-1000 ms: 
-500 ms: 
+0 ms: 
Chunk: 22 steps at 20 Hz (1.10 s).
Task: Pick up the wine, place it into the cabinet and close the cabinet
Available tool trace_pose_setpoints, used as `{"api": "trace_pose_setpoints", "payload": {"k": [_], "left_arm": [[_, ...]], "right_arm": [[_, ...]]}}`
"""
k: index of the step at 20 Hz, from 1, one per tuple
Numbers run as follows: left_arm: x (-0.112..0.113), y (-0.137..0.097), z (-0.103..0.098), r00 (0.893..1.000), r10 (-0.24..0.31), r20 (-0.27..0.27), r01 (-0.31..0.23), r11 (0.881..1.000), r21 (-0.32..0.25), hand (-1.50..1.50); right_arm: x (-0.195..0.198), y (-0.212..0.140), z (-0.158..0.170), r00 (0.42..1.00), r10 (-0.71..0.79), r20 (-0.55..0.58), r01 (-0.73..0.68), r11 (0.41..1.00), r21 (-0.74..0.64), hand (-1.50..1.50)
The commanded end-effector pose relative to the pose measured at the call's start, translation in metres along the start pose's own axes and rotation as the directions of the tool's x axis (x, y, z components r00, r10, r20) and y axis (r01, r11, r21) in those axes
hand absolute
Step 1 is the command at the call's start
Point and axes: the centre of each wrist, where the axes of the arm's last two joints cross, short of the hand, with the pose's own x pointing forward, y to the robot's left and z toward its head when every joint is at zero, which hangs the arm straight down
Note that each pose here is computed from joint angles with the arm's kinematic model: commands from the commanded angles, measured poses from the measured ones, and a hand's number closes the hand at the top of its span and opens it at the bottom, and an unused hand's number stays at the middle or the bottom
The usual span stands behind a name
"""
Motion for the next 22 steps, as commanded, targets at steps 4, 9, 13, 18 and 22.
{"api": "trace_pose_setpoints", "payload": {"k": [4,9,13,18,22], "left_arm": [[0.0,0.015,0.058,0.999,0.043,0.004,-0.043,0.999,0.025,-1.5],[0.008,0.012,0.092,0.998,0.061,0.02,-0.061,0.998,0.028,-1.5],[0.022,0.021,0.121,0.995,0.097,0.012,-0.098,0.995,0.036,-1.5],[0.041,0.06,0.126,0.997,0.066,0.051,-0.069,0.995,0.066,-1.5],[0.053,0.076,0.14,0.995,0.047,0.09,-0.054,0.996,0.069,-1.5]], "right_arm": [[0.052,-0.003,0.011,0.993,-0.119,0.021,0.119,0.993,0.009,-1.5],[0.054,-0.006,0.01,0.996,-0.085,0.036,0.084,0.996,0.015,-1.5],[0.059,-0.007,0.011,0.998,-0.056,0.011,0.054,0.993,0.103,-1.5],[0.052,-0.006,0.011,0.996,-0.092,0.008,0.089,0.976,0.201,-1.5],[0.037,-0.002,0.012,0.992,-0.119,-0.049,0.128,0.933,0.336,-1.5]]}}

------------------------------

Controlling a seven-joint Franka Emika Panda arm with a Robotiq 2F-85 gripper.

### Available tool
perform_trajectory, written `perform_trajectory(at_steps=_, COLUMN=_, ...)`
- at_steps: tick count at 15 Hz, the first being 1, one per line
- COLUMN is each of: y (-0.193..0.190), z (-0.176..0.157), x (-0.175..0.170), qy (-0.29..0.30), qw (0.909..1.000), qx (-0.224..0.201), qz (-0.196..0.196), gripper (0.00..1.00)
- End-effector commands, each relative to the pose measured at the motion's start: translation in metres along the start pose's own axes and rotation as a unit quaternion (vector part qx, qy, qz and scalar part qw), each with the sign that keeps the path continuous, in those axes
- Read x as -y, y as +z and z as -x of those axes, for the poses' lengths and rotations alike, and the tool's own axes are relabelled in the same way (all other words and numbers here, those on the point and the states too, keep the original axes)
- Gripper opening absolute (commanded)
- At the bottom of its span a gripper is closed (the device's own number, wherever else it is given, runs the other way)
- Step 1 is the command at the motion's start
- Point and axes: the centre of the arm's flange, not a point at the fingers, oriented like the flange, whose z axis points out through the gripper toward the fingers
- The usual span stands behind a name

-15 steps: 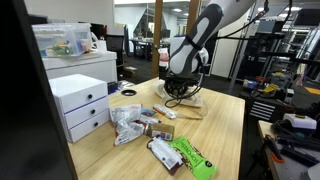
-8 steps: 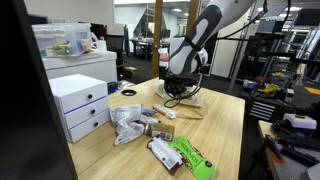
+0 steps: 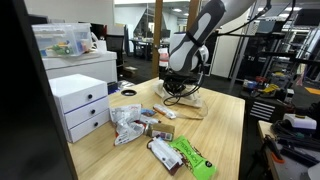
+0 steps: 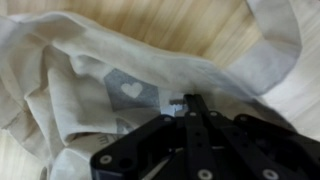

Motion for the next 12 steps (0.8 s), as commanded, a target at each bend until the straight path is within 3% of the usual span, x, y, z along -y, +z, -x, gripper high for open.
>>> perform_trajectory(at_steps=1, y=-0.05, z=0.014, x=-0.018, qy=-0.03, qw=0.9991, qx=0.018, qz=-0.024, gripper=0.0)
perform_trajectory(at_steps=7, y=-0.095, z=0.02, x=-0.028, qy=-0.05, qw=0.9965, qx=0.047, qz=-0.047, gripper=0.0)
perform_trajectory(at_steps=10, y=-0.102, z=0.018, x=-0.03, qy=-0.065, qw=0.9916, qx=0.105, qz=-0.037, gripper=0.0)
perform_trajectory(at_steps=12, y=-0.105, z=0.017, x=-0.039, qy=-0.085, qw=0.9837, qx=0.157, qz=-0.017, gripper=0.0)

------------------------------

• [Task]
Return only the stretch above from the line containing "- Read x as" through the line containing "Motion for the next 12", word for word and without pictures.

• [Task answer]
- Read x as -y, y as +z and z as -x of those axes, for the poses' lengths and rotations alike, and the tool's own axes are relabelled in the same way (all other words and numbers here, those on the point and the states too, keep the original axes)
- Gripper opening absolute (commanded)
- At the bottom of its span a gripper is closed (the device's own number, wherever else it is given, runs the other way)
- Step 1 is the command at the motion's start
- Point and axes: the centre of the arm's flange, not a point at the fingers, oriented like the flange, whose z axis points out through the gripper toward the fingers
- The usual span stands behind a name

-15 steps: 
-8 steps: 
+0 steps: 
+0 steps: 

Motion for the next 12 steps (0.8 s), as commanded, a target at each bend until the straight path is within 3% of the usual span, x, y, z along -y, +z, -x, gripper high for open.

That completes the exercise.